With the financial crisis now almost a month old, Japan's
Nikkei stock index <> plunged nearly 11 percent on Friday,
while the yen and gold rose on growing concerns that no
government effort so far has kept the global economy from a
path to recession.
Investors, who earlier this year piled into oil and other
commodities as a hedge against inflation and the weak dollar,
are putting cash into safer havens and have sent oil plummeting
by more than $60 from its record high above $147 in July.
U.S. light crude for November delivery <CLc1> fell $4.16,
or 4.8 percent, to $82.43 a barrel by 0503 GMT, just above its
earlier low of $82.00, in its biggest two-week decline since
the start of the Iraq war in 2003.
London Brent crude <LCOc1> shed $3.71 to $78.95 a barrel,
the first time it has been below $80 in a year.
"The decline in oil prices was despite OPEC indicating that
it will hold an extraordinary meeting on 18 November," said
David Moore, a commodity strategist at Commonwealth Bank of
Australia.
The Organization of the Petroleum Exporting Countries said
it would hold the emergency meeting in Vienna to discuss the
impact of the financial crisis on the oil market.
The statement came after calls from OPEC ministers this
week for action to halt a slide in oil prices. []
"OPEC appears to be scrambling to put in another, firmer
floor at $80," said Jonathan Kornafel, Asia director of U.S.
based options trader Hudson Capital Energy.

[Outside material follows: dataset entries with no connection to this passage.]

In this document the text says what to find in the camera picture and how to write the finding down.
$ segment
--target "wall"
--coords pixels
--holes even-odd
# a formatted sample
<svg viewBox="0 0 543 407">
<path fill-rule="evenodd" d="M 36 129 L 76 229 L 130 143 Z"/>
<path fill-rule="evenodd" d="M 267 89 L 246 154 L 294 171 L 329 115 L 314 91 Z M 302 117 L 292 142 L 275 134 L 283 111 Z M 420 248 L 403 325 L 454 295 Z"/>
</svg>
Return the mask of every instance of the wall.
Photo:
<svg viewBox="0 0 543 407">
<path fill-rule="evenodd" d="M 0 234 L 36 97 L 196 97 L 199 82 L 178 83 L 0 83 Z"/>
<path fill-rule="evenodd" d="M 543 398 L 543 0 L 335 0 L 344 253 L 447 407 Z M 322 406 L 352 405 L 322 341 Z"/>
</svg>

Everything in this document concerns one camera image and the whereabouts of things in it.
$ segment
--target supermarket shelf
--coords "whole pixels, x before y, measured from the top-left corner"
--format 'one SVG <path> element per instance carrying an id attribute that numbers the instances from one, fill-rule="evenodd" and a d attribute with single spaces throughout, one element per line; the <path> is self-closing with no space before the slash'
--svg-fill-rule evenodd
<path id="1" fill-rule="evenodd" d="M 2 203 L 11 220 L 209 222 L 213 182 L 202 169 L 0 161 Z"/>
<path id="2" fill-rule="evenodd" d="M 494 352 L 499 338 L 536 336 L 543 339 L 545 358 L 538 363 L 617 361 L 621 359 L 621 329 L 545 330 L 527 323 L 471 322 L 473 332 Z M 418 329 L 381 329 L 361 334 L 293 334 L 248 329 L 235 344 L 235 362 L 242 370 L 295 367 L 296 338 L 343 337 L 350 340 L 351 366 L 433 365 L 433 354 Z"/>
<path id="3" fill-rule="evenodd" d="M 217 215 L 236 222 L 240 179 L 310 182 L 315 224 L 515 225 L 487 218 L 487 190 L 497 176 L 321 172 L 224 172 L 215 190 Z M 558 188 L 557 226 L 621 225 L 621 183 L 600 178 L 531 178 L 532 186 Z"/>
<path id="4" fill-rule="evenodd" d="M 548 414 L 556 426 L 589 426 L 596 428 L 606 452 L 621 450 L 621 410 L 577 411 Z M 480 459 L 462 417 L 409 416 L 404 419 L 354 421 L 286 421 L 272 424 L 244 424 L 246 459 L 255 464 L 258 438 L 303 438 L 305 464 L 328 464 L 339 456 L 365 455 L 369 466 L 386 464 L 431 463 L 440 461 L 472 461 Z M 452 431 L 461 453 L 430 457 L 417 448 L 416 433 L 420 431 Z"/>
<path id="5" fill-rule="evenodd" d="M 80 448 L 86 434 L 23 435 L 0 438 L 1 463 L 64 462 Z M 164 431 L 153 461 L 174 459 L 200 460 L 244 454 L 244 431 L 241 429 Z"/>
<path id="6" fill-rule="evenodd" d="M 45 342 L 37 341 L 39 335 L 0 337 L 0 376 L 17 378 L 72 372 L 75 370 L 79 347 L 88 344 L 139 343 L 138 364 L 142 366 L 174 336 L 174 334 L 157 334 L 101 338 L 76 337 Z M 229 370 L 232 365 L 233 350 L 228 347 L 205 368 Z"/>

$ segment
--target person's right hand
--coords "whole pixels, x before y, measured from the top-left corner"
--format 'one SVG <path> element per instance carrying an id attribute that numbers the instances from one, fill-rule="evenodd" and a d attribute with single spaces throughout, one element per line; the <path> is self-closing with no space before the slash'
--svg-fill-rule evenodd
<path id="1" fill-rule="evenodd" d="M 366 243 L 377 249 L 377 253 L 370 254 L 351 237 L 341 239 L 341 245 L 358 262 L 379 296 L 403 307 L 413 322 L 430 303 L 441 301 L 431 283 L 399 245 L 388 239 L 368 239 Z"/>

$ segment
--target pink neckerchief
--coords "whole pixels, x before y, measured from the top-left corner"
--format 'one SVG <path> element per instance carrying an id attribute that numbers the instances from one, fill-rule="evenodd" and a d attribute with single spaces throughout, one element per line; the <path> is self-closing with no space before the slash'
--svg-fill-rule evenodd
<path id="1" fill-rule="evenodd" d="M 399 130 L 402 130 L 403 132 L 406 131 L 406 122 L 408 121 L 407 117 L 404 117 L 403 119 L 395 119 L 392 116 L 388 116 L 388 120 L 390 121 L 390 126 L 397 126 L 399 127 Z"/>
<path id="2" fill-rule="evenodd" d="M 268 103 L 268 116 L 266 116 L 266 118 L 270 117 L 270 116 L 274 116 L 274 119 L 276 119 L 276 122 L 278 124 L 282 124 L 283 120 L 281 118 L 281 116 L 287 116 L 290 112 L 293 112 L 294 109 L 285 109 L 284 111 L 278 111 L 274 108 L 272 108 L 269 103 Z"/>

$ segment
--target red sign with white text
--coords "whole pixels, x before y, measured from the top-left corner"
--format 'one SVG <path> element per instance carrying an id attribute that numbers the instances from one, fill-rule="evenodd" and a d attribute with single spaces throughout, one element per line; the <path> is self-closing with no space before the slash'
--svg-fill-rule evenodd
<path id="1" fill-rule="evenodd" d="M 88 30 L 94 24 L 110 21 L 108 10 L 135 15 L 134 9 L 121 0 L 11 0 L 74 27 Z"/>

"The market may still overshoot on the downside regardless
of what OPEC does, as financial flows continue to pour out of
commodities," he added.
Investors will also look to Washington, where finance
ministers and central bankers from the Group of Seven major
industrial nations will meet amid expectations that the group
will present a united front on policy to contain the crisis.
[]
Potentially taking two dramatic steps to repair ailing
financial markets, the United States is considering
guaranteeing billions of dollars in bank debt and temporarily
insuring all U.S. bank deposits, the Wall Street Journal
reported on its Web site. []
The International Energy Agency (IEA) releases its monthly
report on the oil market at 0900 GMT, and investors are
expecting another cut in demand expectations for this year and
next.
The slumping economy has already prompted analysts to
revise downwards their global oil demand growth target, with
the U.S. Energy Information Administration this week dropping
its 2009 projection by 140,000 barrels per day.